Retirement can be rough for hard chargers, but there are ways to make the transition smoother

By Richard Eisenberg

So you’re a Type A personality: hard-charging, status-driven and impatient. How do you think that’ll work out for you in retirement?
 
Quite possibly not so great, according to Donald Asher, a Gerlach, Nev., career consultant who has been studying Type A retirees. “Type A’s don’t stop being Type A’s in retirement,” Asher says.

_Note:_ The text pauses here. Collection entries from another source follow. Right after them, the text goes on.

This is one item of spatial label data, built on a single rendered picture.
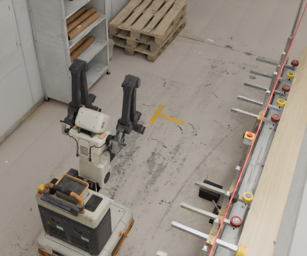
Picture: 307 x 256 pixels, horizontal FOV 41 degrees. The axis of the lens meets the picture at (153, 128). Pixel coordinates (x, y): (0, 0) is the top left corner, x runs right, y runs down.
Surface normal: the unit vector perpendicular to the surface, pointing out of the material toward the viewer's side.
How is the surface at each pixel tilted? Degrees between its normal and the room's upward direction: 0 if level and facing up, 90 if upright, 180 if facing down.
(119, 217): 0
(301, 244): 0
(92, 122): 48
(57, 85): 90
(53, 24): 90
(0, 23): 90
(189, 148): 0
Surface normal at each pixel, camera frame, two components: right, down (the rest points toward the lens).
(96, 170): -0.41, 0.50
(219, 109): 0.04, -0.73
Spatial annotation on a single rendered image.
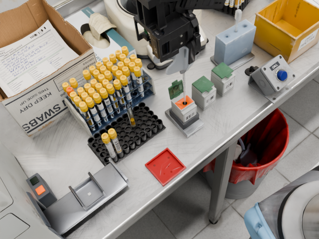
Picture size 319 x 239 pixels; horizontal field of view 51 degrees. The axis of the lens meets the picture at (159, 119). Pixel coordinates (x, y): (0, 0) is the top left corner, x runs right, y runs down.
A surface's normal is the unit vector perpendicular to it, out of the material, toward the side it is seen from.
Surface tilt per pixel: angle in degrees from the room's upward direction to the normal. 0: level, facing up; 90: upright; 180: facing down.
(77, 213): 0
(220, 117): 0
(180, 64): 92
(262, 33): 90
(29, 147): 0
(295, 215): 36
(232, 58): 90
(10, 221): 90
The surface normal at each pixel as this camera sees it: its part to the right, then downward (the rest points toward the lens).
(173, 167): -0.08, -0.54
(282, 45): -0.79, 0.54
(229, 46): 0.55, 0.67
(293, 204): -0.55, -0.58
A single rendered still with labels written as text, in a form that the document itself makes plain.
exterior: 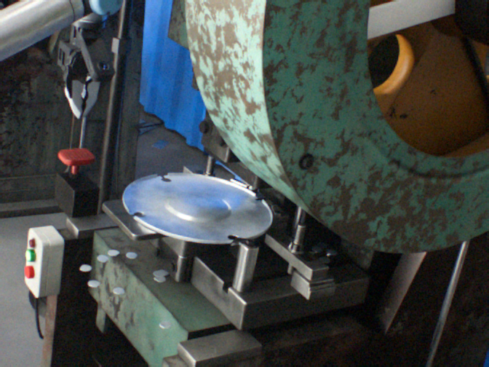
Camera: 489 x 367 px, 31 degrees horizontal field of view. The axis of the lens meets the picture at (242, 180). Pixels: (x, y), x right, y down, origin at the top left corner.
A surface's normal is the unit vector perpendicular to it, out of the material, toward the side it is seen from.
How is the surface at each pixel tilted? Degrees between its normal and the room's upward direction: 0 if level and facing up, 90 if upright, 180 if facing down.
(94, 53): 32
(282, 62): 90
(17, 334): 0
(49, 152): 90
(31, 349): 0
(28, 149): 90
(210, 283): 90
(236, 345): 0
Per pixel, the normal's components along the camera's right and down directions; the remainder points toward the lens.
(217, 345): 0.17, -0.90
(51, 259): 0.55, 0.42
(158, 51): -0.06, 0.39
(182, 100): -0.82, 0.09
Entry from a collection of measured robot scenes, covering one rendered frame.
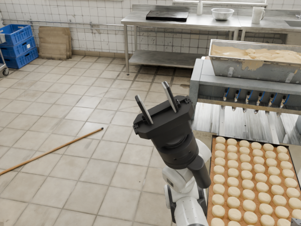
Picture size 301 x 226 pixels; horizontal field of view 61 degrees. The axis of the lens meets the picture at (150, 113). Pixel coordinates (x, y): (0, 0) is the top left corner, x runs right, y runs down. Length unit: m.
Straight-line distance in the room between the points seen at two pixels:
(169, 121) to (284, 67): 1.07
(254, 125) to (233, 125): 0.13
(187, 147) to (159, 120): 0.09
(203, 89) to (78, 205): 1.42
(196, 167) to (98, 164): 2.08
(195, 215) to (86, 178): 1.83
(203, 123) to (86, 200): 1.22
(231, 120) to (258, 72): 0.42
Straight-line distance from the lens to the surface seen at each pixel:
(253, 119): 1.81
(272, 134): 1.62
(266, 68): 1.47
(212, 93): 1.56
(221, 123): 1.60
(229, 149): 1.38
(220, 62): 1.43
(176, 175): 0.61
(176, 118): 0.48
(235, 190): 1.20
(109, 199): 2.30
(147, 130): 0.48
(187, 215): 0.77
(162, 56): 4.41
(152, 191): 2.33
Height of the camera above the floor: 1.80
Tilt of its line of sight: 34 degrees down
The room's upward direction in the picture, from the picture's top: straight up
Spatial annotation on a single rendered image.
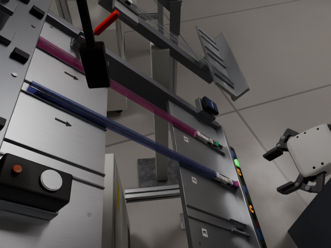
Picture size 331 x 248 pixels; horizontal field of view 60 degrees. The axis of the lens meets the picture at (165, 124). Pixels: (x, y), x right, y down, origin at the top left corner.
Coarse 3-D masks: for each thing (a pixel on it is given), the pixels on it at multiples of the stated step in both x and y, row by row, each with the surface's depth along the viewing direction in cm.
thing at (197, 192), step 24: (192, 120) 75; (192, 144) 68; (216, 168) 70; (192, 192) 57; (216, 192) 63; (192, 216) 52; (216, 216) 58; (240, 216) 65; (192, 240) 49; (216, 240) 53; (240, 240) 59
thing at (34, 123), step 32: (64, 32) 56; (32, 64) 45; (64, 64) 50; (32, 96) 41; (96, 96) 52; (32, 128) 38; (64, 128) 42; (96, 128) 47; (32, 160) 35; (64, 160) 39; (96, 160) 43; (96, 192) 40; (0, 224) 29; (32, 224) 31; (64, 224) 34; (96, 224) 37
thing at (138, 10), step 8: (136, 8) 72; (144, 16) 74; (160, 24) 77; (168, 32) 78; (176, 40) 80; (184, 48) 83; (200, 56) 86; (208, 64) 88; (216, 72) 91; (232, 80) 95
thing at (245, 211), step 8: (216, 128) 82; (224, 136) 79; (224, 144) 78; (224, 152) 77; (224, 160) 75; (232, 160) 74; (232, 168) 72; (232, 176) 71; (240, 184) 69; (240, 192) 68; (240, 200) 67; (240, 208) 66; (248, 208) 65; (248, 216) 64; (248, 224) 63; (248, 232) 62; (256, 232) 61; (248, 240) 61; (256, 240) 60
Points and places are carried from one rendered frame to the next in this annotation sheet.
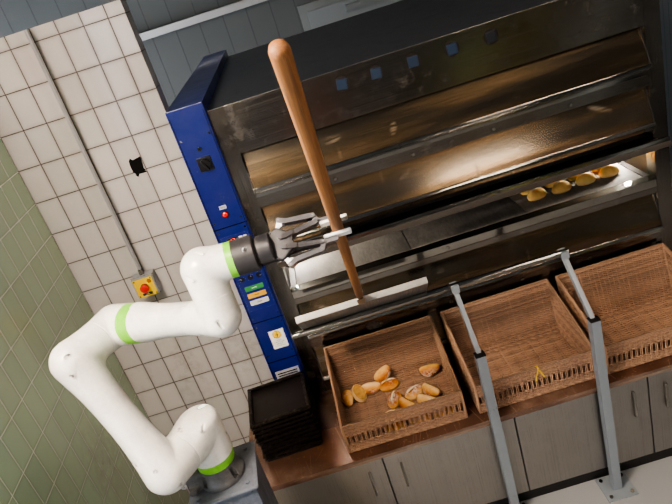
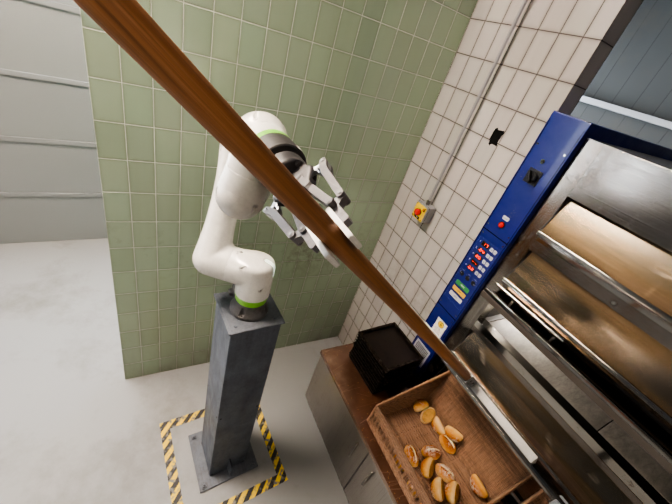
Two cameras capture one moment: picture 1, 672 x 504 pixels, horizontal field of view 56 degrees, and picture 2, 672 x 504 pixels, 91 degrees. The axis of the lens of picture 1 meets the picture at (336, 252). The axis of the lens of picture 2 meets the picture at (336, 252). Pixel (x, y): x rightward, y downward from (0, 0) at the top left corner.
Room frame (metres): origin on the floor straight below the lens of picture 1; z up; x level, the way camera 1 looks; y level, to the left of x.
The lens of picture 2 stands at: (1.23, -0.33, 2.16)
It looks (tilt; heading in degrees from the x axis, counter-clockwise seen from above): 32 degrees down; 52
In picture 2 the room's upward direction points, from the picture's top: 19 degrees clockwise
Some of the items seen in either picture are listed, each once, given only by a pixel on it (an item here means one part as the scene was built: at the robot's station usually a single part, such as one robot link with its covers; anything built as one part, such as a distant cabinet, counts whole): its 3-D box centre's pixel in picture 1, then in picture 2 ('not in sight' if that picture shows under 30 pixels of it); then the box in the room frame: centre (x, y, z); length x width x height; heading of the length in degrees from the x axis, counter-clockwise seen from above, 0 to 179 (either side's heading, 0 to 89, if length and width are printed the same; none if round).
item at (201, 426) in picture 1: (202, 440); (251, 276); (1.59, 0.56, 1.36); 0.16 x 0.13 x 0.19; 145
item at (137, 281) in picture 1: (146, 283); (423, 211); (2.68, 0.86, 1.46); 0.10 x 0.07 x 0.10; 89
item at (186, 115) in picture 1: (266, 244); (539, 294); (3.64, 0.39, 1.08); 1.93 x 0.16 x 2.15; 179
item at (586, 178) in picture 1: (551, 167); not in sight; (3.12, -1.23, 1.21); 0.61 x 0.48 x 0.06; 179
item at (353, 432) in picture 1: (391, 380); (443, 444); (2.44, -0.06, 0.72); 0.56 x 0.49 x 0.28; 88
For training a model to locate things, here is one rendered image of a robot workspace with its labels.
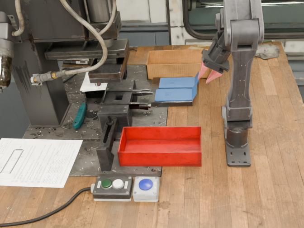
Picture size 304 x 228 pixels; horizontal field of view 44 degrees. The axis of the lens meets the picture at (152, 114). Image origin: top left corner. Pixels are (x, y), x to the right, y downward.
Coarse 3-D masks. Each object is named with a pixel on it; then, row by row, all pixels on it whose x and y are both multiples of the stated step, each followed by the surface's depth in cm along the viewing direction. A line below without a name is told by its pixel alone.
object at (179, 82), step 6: (198, 72) 144; (162, 78) 148; (168, 78) 147; (174, 78) 147; (180, 78) 146; (186, 78) 146; (192, 78) 146; (162, 84) 144; (168, 84) 144; (174, 84) 144; (180, 84) 143; (186, 84) 143; (192, 84) 142
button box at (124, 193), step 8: (104, 176) 108; (112, 176) 108; (120, 176) 107; (128, 176) 107; (96, 184) 106; (112, 184) 105; (128, 184) 105; (80, 192) 107; (96, 192) 104; (104, 192) 103; (112, 192) 103; (120, 192) 103; (128, 192) 103; (72, 200) 105; (96, 200) 105; (104, 200) 105; (112, 200) 104; (120, 200) 104; (128, 200) 104; (48, 216) 102; (0, 224) 100; (8, 224) 100; (16, 224) 100
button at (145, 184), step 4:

Asher, who speaks on this subject around the country, told me that a Type A personality isn’t very well suited to the retirement life.
 
‘You Can Only Play So Much Golf’
 
“One Type A guy I met on a golf course said to me: ‘When I was about to retire, I was looking forward to playing a lot of golf. But now that I’m retired, I found you can only play so much golf,’” Asher says.
 
(MORE: 5 Ideas to Help Women Retire With Fewer Worries)
 
Before they retire, Type A’s are often leaders at work, barking orders and getting things done when they want, the way they want. (Cardiologist Meyer Friedman, who coined the term “Type A personality,” said the behavior is expressed partly through “free-floating hostility,” but let’s not even go there.)
 
To paraphrase the famous New Yorker cartoon about the dog using the Internet, in retirement nobody knows you were a chief executive or a heart surgeon. Out of uniform, a Type A retiree looks just like all the other retirees and is typically viewed no differently by the people he or she encounters. You don’t get special treatment (senior discounts aside). You're not surrounded by toadies who genuflect based on your title, because you no longer have a title. And that can come as a shock.
 
What’s more, life is unstructured when you’re a retiree. You don’t have meetings lined up for you at specified times; it’s up to you to plot your day, your week, your month — your life.  It can be exasperating for a Type A.
 
Rob Pascale found all this out when he retired at 51 from his job running a market research firm in Charlotte, N.C. The lead author of The Retirement Maze, a terrific book I wrote about on Next Avenue, Pascale told me that he turned glum just a few months after retiring. “I had lower self-esteem than when I was working," he says. "I also had a lack of structure and purpose in my life.”
 
Retired for Five Months
 
The New York Times recently wrote about the similar experience of Alan Siegel, 74, who had been chairman of the brand-and-corporate-identity consultant Siegel & Gale in New York City. A Type A if ever there was one, Siegel retired last May, and about five months later decided he couldn’t hack it. He just launched Siegelvision, a firm that’s competing with the one he had founded and left.
 
When asked why retirement didn’t take, Siegel said: “I can’t do it. I love the interaction with different kinds of people. I like to shake things up, make a difference.”
 
The adjustment isn't tough only for Type A's. Life can become brutal for their spouses, who wind up getting ordered around, if only due to proximity.
 
“One woman told me that her husband started demanding she fold the towels differently,” Asher says. “She said to him, ‘You never cared about the way I folded towels for 50 years. This isn’t going to work.’”
 
Retirement Advice for Type A’s
 
So what should a Type A do when retirement beckons?
 
(MORE: When I’m 64: It’s Not What I Thought)
 
Start by building up a new social network of other retirees, Asher suggests. “Social interaction is often the biggest thing that’s missing in the lives of Type A’s. The four walls of a home aren’t enough,” he says. “A social network lets you scratch that itch.”
 
Next, find a new form of prestige to replace the status your job provided. “Maybe it’s following the Rolling Stones around the world or driving a $365,000 RV,” Asher says.
 
If you’re considering an encore career to help others, look for the type of position that plays to your personality. That generally means a paid or volunteer job as a supervisor with authority.
 
Finally, Asher says — and this may sound a little strange — come up with something that will add pressure and stress to your life. “That’s not compatible with the traditional idea of retirement,” he notes. “I had a buddy who is doing the Ironman Triathlon at 60. He’s creating his own pressure.”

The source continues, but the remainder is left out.